Gençlik ateşi yaşlıların uyarılarını ve
efsaneleri yendi, sabaha karşı yola çıktı. Duvardaki bir gedikten Tanrılar
Şehrine girdi. İskeletlerin arasından geçerken ‘Tanrı Ares’in savaş alanında
olmalıyım’ diye düşündü. Kapkara, dümdüz yolları geçti, sayısız ışıltılı yapı
gördü. Renkli giysiler içinde Afrodit ve Apollon heykelleriyle dolu dev cam
binaları gezdi. Her yer babasından öğrendiği harflerle “satılık” yazan dev
levhalarla doluydu. Bu sözcüğü bilmiyordu. Akşama doğru güneşe kadar yükselen,
Zeus’un elmas tapınağını buldu. Tapınağın girişindeki sunağa yaklaştı. Birden
Afrodit garip kıyafetler içinde önünde belirdi. Korkup saklandı. Büyüydü bu.

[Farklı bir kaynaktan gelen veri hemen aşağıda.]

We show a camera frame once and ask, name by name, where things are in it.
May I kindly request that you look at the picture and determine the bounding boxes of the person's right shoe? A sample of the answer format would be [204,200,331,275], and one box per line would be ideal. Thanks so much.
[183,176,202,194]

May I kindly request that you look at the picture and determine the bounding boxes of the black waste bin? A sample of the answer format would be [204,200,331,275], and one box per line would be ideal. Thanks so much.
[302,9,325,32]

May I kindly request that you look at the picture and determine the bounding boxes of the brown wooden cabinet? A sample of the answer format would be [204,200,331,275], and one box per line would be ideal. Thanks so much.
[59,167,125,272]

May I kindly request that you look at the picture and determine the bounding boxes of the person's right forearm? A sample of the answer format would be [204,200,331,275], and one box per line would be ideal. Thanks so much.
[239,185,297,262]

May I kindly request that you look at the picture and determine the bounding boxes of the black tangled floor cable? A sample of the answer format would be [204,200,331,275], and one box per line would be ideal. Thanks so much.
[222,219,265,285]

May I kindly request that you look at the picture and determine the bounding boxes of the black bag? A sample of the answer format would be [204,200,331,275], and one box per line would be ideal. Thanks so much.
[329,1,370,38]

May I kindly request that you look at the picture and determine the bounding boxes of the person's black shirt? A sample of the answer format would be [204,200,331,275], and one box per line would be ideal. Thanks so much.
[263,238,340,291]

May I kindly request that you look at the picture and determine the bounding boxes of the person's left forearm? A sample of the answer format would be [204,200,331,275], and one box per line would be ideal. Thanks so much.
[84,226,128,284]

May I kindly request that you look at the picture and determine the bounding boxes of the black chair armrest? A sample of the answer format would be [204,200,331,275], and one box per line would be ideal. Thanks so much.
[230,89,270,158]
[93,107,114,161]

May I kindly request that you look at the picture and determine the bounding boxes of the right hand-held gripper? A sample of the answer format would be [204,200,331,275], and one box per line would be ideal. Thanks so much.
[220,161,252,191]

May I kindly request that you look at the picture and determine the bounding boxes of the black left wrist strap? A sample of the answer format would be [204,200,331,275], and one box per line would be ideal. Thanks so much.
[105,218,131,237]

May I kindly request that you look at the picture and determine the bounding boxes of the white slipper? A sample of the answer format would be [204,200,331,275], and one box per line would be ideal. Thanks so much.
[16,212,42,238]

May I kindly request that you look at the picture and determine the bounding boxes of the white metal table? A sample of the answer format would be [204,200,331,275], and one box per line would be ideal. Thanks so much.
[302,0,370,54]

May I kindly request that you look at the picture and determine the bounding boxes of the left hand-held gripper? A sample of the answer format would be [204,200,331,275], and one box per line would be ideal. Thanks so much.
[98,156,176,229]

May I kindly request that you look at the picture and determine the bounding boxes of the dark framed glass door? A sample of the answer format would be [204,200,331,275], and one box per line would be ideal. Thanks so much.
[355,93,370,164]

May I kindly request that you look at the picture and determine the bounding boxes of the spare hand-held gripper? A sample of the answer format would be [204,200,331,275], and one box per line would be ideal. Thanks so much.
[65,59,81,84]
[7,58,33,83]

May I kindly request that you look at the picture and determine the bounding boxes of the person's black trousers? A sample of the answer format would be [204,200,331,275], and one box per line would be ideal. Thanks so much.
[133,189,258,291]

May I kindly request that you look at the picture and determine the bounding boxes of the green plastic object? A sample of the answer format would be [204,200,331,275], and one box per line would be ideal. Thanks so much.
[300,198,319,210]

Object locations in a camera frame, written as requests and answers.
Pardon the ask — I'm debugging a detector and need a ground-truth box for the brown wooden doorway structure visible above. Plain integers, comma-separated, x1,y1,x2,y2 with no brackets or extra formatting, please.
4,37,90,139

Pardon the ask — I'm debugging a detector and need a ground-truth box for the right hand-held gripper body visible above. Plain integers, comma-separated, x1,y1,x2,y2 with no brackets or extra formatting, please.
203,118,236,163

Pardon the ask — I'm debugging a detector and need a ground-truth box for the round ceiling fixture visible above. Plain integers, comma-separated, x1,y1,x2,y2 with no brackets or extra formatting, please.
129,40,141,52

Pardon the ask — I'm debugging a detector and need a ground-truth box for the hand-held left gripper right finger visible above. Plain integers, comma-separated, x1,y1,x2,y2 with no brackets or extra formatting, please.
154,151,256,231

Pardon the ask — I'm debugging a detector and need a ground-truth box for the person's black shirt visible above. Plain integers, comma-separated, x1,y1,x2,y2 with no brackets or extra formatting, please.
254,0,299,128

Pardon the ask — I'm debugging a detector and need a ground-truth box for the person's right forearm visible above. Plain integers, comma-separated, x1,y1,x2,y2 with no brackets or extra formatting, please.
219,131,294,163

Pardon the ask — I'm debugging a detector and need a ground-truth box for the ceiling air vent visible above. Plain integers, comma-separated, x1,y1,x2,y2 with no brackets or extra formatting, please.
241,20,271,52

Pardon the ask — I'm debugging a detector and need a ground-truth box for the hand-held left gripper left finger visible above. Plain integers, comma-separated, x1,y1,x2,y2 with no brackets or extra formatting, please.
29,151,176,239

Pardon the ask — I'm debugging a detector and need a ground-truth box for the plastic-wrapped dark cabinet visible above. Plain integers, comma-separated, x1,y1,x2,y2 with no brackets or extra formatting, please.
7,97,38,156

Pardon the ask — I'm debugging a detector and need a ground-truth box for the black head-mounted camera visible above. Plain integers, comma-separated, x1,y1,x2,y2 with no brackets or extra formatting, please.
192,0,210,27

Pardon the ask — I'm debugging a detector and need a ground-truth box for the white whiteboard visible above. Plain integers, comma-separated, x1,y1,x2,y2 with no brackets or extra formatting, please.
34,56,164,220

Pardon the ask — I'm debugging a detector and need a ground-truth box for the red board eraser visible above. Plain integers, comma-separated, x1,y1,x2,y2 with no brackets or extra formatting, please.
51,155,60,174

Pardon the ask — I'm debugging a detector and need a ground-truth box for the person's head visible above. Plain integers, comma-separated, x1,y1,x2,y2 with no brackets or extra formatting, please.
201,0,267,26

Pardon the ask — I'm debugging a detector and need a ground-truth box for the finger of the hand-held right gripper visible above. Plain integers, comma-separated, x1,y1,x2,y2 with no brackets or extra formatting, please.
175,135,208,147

Afrodit
“Elmas kulelerine hoş geldiniz. Ofisiniz için tam otomatik akıllı bina
sistemleri. Sizi, sizden önce düşünürüz” dedi. Nereye gittiğini bilmeden koştu. Alçak
duvarlarla çevrili yüzlerce odadan geçti. Siyah bir camın önünden geçerken
Athena belirdi. Üzgündü. “Olimpos Şirketinin dünyanın tüm şehirlerinde
başlattığı tanrılar şehri projeleri için şehirlerin dışına taşınan milyonlarca
insan robot polislerle çarpışıyor. Robotlar gerekirse biyolojik silah kullanma
emri aldı. Emlak fiyatları dipte. İnsanlık tarihinin en büyük ekonomik krizi
ile karşı karşıyayız” dedi. Hiçbir şey anlamamıştı. Yaşlılar haklıydı. Tanrılar
onları terk etmişti. Karanlığa aldırmadan kaçtı, kabilesine döndü.